Xavier believes the world will end in eight months and 12 days, smashed into oblivion by an asteroid, and he has a long Powerpoint presentation in support of this belief.
Alas, we never get to see all of it, because Evie turns out to be just the latest person who begs him to stop after the first few slides.
So she doesn’t quite come on board with the end of days. She does find herself intrigued with Xavier’s practical response to his conviction: that everyone should pack as much life as possible into their few remaining months.
Since Evie has packed as little life as possible into her previous 20-plus years, she starts to wonder, almost imperceptibly at first, if she should maybe sign on to that part of Xavier’s program.
First test: Will she, at Xavier’s urging, write down an apocalyst, including all the things she secretly yearns to do or simply has dreamed of trying.
Once she does, we know she’s in, which is a good thing, because No Tomorrow would be paralyzingly dull if she just shrugged and went back to Timothy.
She does, however, seem to stick with her job, where her boss Deirdre (Amy Pietz) starts out as a bloodless tyrant and rather quickly flashes another whole side.
Exactly where No Tomorrow can go from here may be the salient question.
Its obvious antecedent, Jack Nicholson and Morgan Freeman in The Bucket List, was a wonderful romp whose ending we expected and accepted.
No Tomorrow seems to be gearing up for a romp, too.
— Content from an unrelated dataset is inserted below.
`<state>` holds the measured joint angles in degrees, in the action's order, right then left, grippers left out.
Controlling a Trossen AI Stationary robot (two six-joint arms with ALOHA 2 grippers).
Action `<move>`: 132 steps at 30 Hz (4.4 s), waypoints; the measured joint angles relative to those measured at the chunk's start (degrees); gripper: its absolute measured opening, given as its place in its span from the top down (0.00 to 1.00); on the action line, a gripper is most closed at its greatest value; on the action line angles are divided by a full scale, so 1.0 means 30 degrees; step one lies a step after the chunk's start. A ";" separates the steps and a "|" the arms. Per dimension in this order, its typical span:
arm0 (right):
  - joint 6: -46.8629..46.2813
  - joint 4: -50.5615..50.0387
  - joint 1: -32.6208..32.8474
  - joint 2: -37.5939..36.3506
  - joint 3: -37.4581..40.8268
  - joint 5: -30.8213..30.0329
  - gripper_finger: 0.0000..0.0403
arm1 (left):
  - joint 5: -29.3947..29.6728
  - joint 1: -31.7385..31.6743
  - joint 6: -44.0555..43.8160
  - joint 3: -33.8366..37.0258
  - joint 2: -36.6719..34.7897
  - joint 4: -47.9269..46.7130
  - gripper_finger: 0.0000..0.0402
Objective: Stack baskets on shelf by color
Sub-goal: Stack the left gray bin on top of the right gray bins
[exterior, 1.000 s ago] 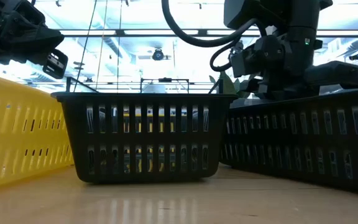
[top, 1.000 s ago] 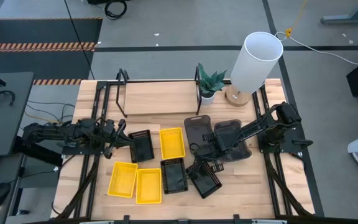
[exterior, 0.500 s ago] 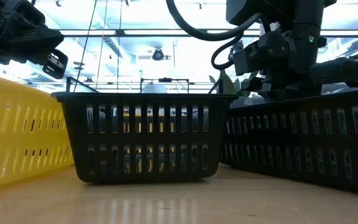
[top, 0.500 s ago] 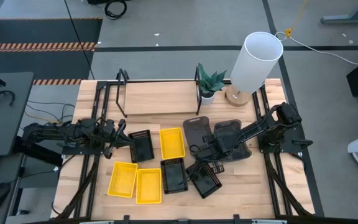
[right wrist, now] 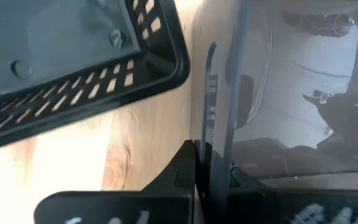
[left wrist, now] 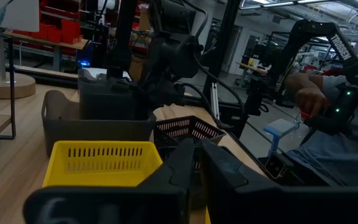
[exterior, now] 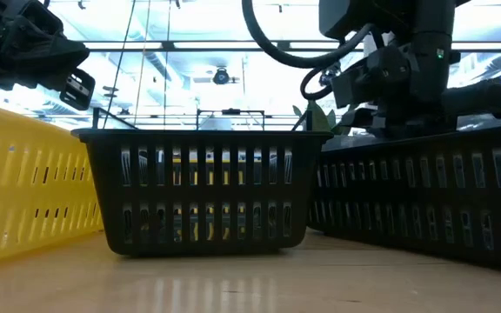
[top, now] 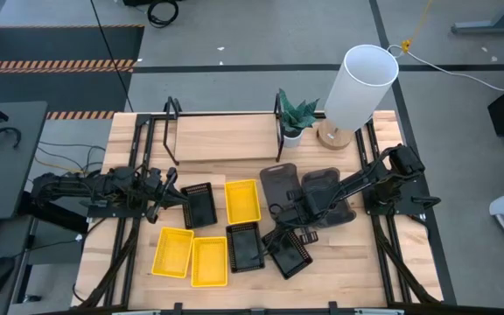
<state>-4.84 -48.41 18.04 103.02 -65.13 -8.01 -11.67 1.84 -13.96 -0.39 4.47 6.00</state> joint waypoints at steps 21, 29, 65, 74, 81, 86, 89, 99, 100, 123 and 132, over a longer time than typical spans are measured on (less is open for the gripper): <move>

It just presumably is heading for a different place, with a different kind of camaraderie along the way.
In fact, that might be the other misdirection going on here. While the CW says it’s at least temporarily out of the half-hour comedy business, No Tomorrow wouldn’t have much trouble testing positive as a sitcom.
But then, neither would another CW drama, Crazy Ex-Girlfriend, and that’s a potentially good sign for No Tomorrow. The CW renewed Crazy Ex this year despite modest ratings because the network just thought it was a cool show.
At least out of the box, so is No Tomorrow.